” Mumma, where is my bag?”, “Mumma I need help, I can’t find my shoes.”, ” Papa, need help, this maths problem is difficult.”. I am sure every one of us has experienced similar situations. Even I was going through the same. My 9-year-old would ask for help with everything. It is not a challenge to help children. The important lesson is to make them resourceful, help them to think critically, and develop independent problem-solving skills.
When children were babies, they have to rely on parents or caregivers for their needs. With time as they are growing, it is crucial to train them to be independent in solving their basic challenges. I absolutely agree that children need our support and guidance. And for us, it’s hard NOT to jump in and solve every problem or answer every question. So, how can we help children feel both safe and supported and ready to become more independent?

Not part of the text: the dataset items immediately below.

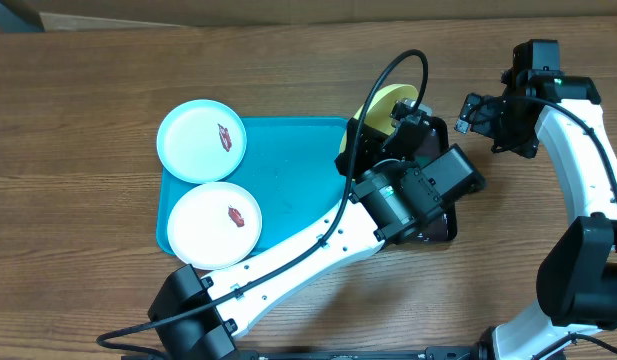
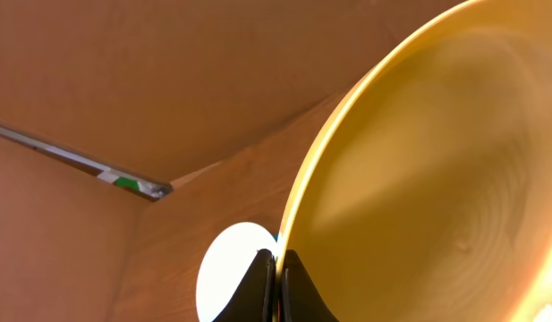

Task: Clean dirty plates on tray and stack at the side
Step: 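Lift the yellow plate off the teal tray with the left gripper, then swing the yellow plate left and set it on the table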

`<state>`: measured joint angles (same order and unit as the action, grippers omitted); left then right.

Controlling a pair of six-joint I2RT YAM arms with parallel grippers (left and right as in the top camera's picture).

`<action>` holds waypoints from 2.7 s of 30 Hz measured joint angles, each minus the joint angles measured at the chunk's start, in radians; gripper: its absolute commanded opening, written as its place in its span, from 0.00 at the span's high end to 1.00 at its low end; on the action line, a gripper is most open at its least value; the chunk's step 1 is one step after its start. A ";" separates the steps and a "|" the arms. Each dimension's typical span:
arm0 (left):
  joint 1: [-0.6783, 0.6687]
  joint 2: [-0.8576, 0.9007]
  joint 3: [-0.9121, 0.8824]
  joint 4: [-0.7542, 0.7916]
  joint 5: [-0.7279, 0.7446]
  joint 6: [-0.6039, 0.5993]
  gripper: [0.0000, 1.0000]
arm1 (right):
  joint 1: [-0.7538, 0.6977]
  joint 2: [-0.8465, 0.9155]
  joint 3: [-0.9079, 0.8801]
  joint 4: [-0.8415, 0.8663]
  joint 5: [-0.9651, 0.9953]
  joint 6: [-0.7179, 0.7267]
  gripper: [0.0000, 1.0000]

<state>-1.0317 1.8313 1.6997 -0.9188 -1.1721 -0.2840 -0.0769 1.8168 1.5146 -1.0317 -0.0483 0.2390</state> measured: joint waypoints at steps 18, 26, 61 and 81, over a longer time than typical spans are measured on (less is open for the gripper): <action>0.000 0.000 0.000 0.063 0.010 0.000 0.96 | 0.000 0.000 0.000 0.000 0.000 0.000 0.00; 0.004 0.000 0.000 0.107 -0.098 0.040 0.96 | 0.000 0.000 0.000 0.000 0.000 0.000 0.00; 1.530 0.006 0.003 -0.065 1.692 -0.055 0.96 | 0.000 0.000 0.000 0.000 0.000 0.000 0.00; 1.851 0.005 -0.384 0.192 1.239 -0.175 0.96 | 0.000 0.000 0.000 0.005 0.000 0.000 0.00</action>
<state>0.8196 1.8366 1.3159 -0.7265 0.0666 -0.4587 -0.0772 1.8168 1.5146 -1.0267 -0.0483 0.2386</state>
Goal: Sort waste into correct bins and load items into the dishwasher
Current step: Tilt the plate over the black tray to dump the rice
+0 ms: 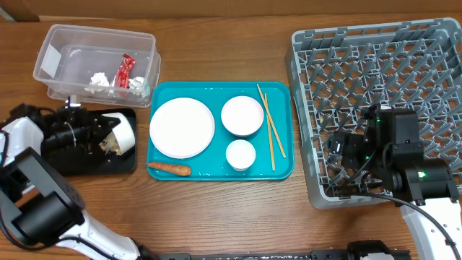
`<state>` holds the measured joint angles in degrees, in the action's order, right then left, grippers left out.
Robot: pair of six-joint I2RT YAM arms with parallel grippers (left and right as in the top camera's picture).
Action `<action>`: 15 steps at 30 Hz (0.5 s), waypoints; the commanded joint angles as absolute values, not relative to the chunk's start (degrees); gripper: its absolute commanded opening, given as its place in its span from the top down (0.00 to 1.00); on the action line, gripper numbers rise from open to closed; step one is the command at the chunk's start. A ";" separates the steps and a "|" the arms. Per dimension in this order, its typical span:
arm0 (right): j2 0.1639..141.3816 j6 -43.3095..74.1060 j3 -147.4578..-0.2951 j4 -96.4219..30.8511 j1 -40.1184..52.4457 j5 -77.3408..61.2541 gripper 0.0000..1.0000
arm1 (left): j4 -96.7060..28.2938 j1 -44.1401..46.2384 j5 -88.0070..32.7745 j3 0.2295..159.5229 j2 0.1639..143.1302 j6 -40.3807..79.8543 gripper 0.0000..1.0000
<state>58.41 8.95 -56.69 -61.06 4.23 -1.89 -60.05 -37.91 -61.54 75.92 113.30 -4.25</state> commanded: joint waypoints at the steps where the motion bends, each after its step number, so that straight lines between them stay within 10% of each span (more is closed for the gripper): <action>1: 57.89 9.02 -58.52 -60.80 4.38 -1.32 0.00 | -61.58 -39.70 -73.28 75.85 117.10 -7.05 0.96; 15: 57.89 9.02 -58.52 -60.80 4.38 -1.32 0.00 | -69.73 -41.34 -87.72 75.85 119.72 -6.66 0.96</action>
<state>58.41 8.97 -56.69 -61.08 4.23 -1.89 -69.08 -41.01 -80.49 75.88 119.17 -6.59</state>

I was reading an online article on similar lines. I was fascinated and experimented. The article talked about a simple strategy that works:
“Make an effort three times”. ”This means asking children to try three different strategies to solve a problem before turning to a parent for help.
How did I use it?- When my son asked mumma I can’t find my shoes? I said, “Make an effort three times,” He asked what do you mean? I said,” Ok what can be three places where you can find, search and tell me.”He went to look go three different places and found it. He was delighted that he found it.
I would like to add one more example here. When he asked me ” I can’t solve this maths problem.” I said the same thing, “Make an effort three times”. He went back. Looked at his textbook, and followed the steps given in the book. Still, he was not able to do it. So he called his friend. Both discussed it and were able to find a solution.
My son understood that his mother resist giving him immediate solutions and waits for the solutions that he can think of and work on. I have seen confidence and empowerment when he is solving his own challenge.
“Make an effort three times” is a simple but effective strategy to encourage children to become self-sufficient and independent problem solvers. An aim is to ask children to make an effort to solve their problems independently by using simple three different ways or methods before asking for help from an adult.
This approach helped my son to develop critical thinking and foster a growth mindset. It also encouraged him to be resourceful, and resilient and to take ownership. I found this helpful.